__WHAT YOU WILL DO__
Check each line of the entries below for the word "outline", and copy the lines that have it.

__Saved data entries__
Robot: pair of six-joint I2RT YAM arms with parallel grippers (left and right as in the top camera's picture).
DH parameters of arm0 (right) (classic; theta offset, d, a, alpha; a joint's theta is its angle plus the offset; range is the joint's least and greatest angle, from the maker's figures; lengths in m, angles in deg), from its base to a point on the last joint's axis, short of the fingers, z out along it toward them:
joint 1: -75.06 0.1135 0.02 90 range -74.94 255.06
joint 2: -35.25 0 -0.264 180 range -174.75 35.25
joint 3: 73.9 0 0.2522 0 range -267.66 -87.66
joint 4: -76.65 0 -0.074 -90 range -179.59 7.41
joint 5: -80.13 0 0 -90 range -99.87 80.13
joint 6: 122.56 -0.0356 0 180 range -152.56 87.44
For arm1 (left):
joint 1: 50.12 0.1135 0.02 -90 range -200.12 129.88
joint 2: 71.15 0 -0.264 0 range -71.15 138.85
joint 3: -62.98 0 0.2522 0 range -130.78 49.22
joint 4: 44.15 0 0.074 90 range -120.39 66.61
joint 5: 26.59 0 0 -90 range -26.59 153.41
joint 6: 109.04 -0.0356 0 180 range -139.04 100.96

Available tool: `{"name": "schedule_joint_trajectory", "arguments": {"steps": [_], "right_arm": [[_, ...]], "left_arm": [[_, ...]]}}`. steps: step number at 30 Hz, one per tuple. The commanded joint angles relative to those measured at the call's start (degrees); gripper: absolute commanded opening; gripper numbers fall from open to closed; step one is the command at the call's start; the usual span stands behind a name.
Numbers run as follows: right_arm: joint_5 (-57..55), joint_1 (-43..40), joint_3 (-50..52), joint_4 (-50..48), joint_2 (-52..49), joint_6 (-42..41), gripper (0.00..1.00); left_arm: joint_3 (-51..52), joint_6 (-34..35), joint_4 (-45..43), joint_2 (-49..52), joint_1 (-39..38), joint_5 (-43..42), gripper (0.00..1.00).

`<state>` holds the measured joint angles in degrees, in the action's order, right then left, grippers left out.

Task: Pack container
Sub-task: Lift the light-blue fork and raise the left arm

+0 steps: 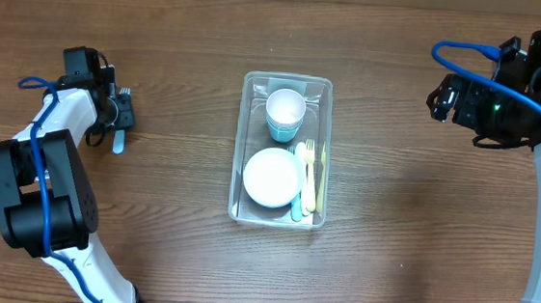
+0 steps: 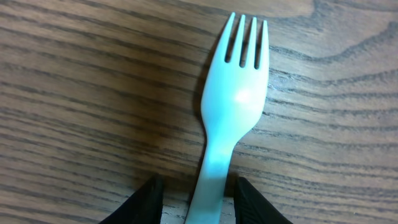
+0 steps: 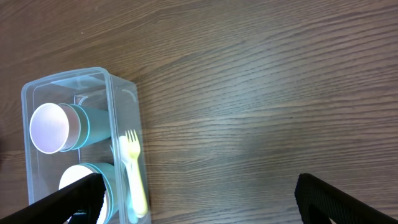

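Observation:
A light blue plastic fork lies flat on the wooden table at the far left, its handle showing in the overhead view. My left gripper is down at the table astride that handle. Its jaws stand close on either side, with a thin gap still showing, so it is open. The clear plastic container sits mid-table and holds a teal cup, a white bowl and a yellow fork. My right gripper hovers wide open, empty, right of the container.
Bare wood grain table lies all round the container. The left arm's blue cable loops beside the arm. The right arm runs down the right edge of the overhead view.
The left gripper has dropped closer to the blue fork and narrowed from wide open to just astride its handle. The fork fills more of the left wrist view. The right arm has not moved.
At first the left gripper was near the table's lower left with the blue fork between its fingers. Then the fork lay free on the table, with the gripper up near the container. Later it hung wide open over the fork, and now it straddles the handle.

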<state>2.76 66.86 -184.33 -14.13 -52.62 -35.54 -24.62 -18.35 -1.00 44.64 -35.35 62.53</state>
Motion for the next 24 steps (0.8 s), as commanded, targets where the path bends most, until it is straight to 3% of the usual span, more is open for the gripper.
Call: {"name": "schedule_joint_trajectory", "arguments": {"steps": [1,4,16,21,24], "right_arm": [[-0.13,-0.17,-1.25,-0.31,0.33,-0.07,1.00],[-0.13,-0.17,-1.25,-0.31,0.33,-0.07,1.00],[-0.13,-0.17,-1.25,-0.31,0.33,-0.07,1.00],[-0.13,-0.17,-1.25,-0.31,0.33,-0.07,1.00],[-0.13,-0.17,-1.25,-0.31,0.33,-0.07,1.00]], "left_arm": [[1.90,-4.13,1.62,2.82,-0.63,-4.09,0.33],[1.90,-4.57,1.60,2.82,-0.63,-4.09,0.19],[-1.05,-2.80,3.85,2.03,-0.63,-4.09,0.18],[-5.38,-2.84,8.72,1.75,-0.63,-3.39,0.06],[-6.12,-2.82,9.57,1.73,-0.66,-3.06,0.04]]}}
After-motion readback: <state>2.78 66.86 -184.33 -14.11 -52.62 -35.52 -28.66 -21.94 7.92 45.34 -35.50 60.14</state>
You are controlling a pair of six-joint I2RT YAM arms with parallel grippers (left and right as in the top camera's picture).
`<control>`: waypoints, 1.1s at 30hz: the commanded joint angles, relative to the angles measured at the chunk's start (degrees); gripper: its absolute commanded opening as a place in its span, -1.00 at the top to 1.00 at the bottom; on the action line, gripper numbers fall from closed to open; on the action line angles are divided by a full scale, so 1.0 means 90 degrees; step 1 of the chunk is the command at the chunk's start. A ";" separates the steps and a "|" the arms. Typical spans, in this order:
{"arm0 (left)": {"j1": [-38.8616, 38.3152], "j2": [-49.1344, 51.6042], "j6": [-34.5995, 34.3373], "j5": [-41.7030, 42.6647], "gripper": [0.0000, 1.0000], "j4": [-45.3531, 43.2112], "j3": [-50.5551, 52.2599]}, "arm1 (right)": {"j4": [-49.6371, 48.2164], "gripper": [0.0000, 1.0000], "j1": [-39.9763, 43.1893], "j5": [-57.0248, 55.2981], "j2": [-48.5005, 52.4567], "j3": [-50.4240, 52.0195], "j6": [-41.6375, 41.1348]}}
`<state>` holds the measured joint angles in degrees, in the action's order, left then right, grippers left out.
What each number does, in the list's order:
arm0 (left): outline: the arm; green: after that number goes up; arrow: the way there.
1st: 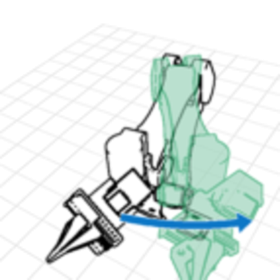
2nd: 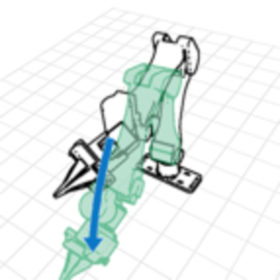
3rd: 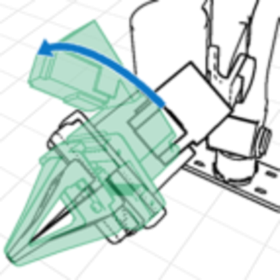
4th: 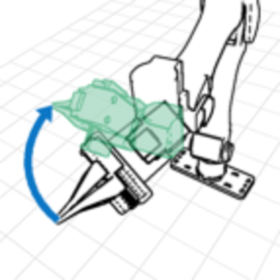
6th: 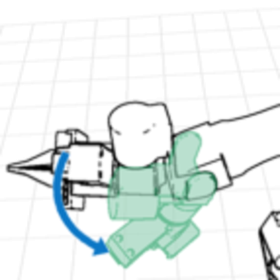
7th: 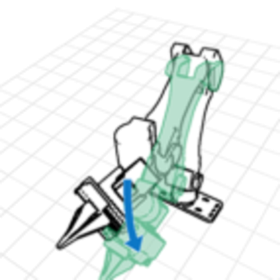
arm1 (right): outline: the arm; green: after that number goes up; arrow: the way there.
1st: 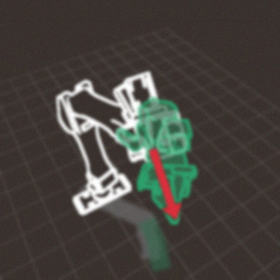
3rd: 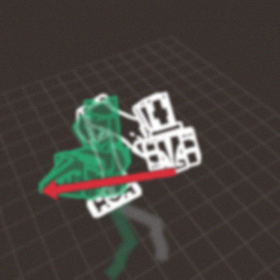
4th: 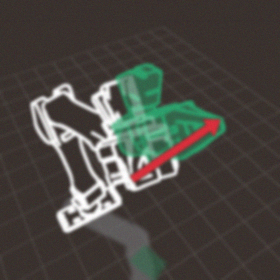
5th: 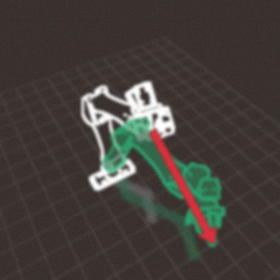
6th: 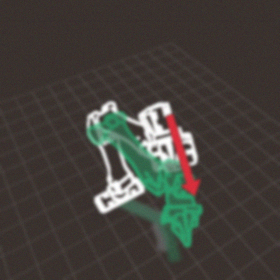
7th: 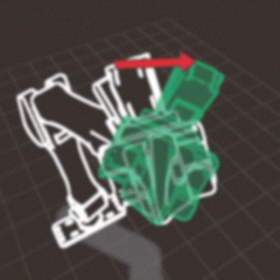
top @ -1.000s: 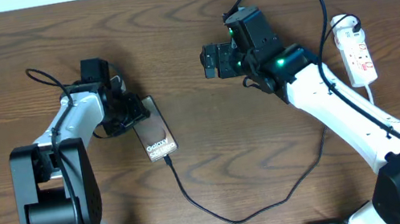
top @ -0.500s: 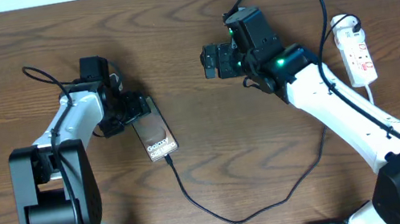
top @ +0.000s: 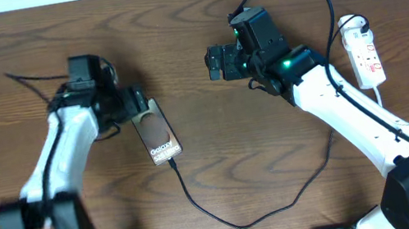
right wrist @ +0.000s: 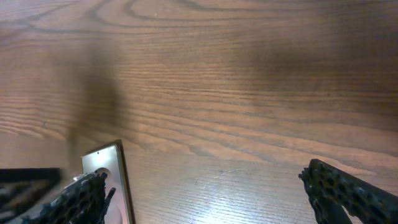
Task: Plug charger to phone and switch on socket
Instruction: 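Open the left gripper to release the phone on the table, then move the right gripper over the power strip's switch beside the plug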
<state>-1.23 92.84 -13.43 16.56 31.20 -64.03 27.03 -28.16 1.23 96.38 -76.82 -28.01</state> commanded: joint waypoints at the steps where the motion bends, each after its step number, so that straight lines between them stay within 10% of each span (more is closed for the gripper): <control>1: 0.0032 -0.0954 0.0107 0.0112 -0.76 0.0007 -0.0007 | 0.0002 -0.99 -0.0049 -0.0102 -0.0012 -0.0034 0.0073; 15: 0.0032 -0.2861 0.0104 0.0104 -0.77 0.0175 -0.0007 | 0.0595 -0.98 0.0410 0.0333 -0.0682 -0.0100 -0.0141; 33: 0.0032 -0.2720 0.0104 0.0102 -0.77 0.0202 -0.0005 | 0.2212 -0.99 0.4991 0.0597 -0.1469 -0.0129 0.1571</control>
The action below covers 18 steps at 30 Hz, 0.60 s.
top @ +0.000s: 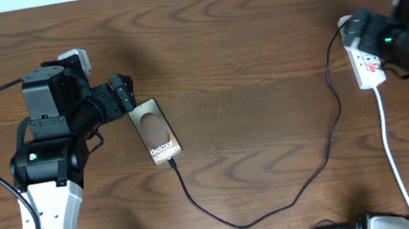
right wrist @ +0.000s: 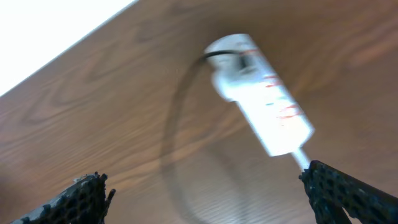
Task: Plug charger to phone and switch on socket
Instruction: 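Move the right gripper over the power strip's switch beside the plug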
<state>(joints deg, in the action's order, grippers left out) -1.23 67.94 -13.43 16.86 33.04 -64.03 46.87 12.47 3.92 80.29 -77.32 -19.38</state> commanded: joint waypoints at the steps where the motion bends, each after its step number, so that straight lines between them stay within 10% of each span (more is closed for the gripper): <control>1: 0.0032 0.0046 0.0104 0.0070 -0.77 -0.0002 -0.0005 | -0.0019 -0.98 0.0641 0.0481 0.0452 -0.0073 0.0760; 10: 0.0032 0.0046 0.0104 0.0070 -0.77 0.0002 -0.0005 | -0.0758 -0.98 0.1486 0.2514 0.2169 -0.0075 0.3164; 18: 0.0032 0.0049 0.0104 0.0070 -0.77 0.0087 -0.0005 | -0.1426 -0.86 0.1481 0.2764 0.3113 -0.0075 0.3492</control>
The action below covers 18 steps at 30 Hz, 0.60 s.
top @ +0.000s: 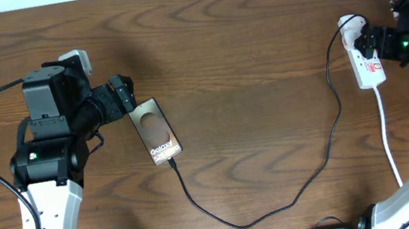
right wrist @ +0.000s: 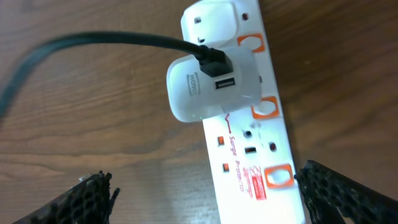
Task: Plug charger to phone and switch on socket
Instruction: 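Move the right gripper over the power strip's switch beside the plug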
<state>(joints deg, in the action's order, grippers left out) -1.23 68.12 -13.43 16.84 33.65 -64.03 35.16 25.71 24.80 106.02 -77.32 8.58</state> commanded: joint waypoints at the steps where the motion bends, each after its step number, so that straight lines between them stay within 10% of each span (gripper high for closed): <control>1: 0.0032 0.0029 0.0104 0.0073 -0.78 0.0019 -0.0005 | -0.0194 -0.87 0.0007 0.0493 0.0323 -0.0075 0.0386; 18: 0.0032 0.0029 0.0104 0.0066 -0.78 0.0257 -0.0005 | -0.0911 -0.93 -0.0053 0.0498 0.0619 -0.0075 0.0386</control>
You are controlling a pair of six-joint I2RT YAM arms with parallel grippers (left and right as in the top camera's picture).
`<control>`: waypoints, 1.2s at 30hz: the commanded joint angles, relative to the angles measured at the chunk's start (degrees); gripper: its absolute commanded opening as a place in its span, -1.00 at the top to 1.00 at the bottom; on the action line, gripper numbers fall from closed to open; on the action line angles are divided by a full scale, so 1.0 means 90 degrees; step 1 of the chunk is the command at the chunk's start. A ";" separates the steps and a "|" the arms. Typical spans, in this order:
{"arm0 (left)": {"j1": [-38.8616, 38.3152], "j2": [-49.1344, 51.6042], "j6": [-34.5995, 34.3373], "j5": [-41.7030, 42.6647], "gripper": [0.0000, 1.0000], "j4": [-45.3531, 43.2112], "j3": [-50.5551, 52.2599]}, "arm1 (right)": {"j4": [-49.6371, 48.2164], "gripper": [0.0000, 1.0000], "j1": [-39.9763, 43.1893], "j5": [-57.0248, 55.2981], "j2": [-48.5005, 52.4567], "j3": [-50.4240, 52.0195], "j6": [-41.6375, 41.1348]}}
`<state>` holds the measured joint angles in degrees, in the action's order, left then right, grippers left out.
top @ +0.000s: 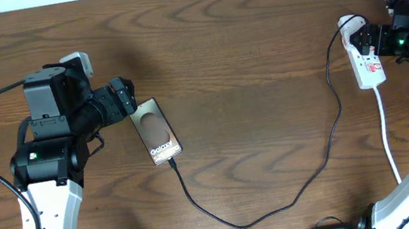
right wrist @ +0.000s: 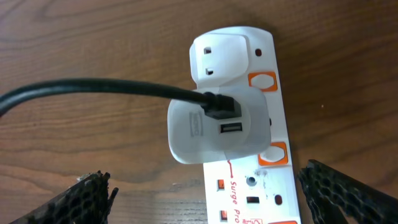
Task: Plug charger to phone and switch on socket
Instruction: 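Move the right gripper over the power strip's switch beside the plug, then press down on the power strip's orange switch with the right gripper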
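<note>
The phone lies face up left of centre, and the black charger cable runs into its near end. Beside the phone's far left corner is my left gripper, its fingers apart and empty. At the right edge lies the white power strip, with the white charger adapter plugged into it. Orange switches sit along the strip's side. My right gripper is open just above the strip, one finger on each side of it, touching nothing.
The black cable leaves the adapter to the left and loops across the table's near middle. The strip's white mains lead runs toward the front edge. The table's far edge lies just beyond the strip.
My right gripper has shifted a little along the strip toward its plug end, so the adapter now sits nearer the middle of the wrist view. The left arm, phone and cable have not moved.
At first my right gripper was open at mid-table near the phone, with the cable in the phone and the left gripper at its far end. Then the right arm stood by the power strip at the right. Later it was open over the adapter, where it remains.
</note>
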<state>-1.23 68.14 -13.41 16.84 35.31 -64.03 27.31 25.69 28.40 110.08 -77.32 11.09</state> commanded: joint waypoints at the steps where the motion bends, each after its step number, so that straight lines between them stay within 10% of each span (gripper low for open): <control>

__PROBLEM SOLUTION__
arm0 (left): outline: the arm; green: after that number goes up; arrow: the way there.
arm1 (right): outline: the arm; green: after that number goes up; arrow: the way there.

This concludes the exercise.